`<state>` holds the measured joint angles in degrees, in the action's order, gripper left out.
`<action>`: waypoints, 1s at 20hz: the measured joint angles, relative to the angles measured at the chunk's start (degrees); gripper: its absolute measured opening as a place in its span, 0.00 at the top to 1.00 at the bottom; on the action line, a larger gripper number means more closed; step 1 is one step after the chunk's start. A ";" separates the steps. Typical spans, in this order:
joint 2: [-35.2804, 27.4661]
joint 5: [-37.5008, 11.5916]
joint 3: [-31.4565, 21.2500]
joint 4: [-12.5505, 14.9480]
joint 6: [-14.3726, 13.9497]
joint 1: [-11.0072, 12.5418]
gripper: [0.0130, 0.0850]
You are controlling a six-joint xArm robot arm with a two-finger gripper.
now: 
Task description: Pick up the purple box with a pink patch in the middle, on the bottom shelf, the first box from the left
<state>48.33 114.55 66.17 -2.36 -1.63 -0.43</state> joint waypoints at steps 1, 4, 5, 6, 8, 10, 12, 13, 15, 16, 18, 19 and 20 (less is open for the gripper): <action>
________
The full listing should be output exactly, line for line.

### ANSWER SECTION
`<state>` holds the measured joint angles in degrees, in the action's order, gripper left out.
`<action>`: waypoints, 1s at 20hz: the measured joint angles, relative to the angles measured at the chunk's start (degrees); gripper: its absolute measured opening as a place in its span, 0.00 at the top to 1.00 at the bottom; on the action line, a larger gripper number means more closed; step 1 is one step after the chunk's start. A ";" separates the steps. Typical spans, in this order:
joint 2: [-35.2804, 27.4661]
joint 5: [-37.5008, 11.5916]
joint 3: [-31.4565, 21.2500]
joint 4: [-12.5505, 14.9480]
joint 6: [-14.3726, 13.9497]
joint 1: [-11.0072, 12.5418]
gripper: [0.0130, 0.0850]
You are controlling a six-joint xArm robot arm with a two-finger gripper.
now: 
Task description: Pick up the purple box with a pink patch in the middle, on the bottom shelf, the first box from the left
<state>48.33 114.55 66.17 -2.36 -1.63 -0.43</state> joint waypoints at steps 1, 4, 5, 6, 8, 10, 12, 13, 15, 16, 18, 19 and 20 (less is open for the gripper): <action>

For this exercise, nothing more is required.